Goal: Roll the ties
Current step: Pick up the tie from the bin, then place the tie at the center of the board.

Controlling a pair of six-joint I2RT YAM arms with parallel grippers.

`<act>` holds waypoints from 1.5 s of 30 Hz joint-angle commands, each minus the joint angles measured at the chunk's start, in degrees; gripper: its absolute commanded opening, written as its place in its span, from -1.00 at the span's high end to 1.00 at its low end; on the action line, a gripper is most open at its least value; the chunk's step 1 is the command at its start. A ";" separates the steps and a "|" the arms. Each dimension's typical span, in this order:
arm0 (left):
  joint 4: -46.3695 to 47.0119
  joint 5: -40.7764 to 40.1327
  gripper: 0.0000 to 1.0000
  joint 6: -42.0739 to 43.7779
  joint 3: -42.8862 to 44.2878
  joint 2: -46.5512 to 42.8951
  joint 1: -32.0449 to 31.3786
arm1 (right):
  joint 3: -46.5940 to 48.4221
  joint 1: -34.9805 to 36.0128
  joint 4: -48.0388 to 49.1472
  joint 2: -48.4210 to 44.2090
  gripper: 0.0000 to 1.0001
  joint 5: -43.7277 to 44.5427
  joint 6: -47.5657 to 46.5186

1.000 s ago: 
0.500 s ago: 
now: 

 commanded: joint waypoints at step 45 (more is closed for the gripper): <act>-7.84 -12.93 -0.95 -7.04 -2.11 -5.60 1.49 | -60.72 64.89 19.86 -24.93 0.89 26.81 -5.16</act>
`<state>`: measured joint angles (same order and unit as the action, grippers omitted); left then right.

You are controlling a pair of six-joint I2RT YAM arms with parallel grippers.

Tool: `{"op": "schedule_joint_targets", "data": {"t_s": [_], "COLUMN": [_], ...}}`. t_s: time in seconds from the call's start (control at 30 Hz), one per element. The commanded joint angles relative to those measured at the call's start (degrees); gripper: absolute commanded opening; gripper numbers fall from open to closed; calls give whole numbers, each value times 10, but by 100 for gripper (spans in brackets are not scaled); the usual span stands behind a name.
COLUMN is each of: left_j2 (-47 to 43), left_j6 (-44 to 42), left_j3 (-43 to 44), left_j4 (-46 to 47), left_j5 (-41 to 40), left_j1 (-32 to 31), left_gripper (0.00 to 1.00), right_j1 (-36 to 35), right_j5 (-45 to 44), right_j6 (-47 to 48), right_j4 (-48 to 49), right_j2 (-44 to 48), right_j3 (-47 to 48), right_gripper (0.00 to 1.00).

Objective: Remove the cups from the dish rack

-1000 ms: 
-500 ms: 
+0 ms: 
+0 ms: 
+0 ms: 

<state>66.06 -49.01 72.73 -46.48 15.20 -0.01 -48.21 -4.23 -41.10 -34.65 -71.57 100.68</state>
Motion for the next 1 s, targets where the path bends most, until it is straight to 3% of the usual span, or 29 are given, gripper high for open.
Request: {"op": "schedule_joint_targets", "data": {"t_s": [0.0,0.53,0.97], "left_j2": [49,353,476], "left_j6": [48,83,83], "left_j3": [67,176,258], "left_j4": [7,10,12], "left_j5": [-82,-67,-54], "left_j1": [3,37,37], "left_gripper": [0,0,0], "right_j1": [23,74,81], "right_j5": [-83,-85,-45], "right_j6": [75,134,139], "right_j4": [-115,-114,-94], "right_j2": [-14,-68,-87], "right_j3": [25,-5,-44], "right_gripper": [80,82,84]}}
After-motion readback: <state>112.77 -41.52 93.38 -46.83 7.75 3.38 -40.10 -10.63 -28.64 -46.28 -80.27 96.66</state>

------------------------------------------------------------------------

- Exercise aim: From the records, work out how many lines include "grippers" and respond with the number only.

- Written solution: 3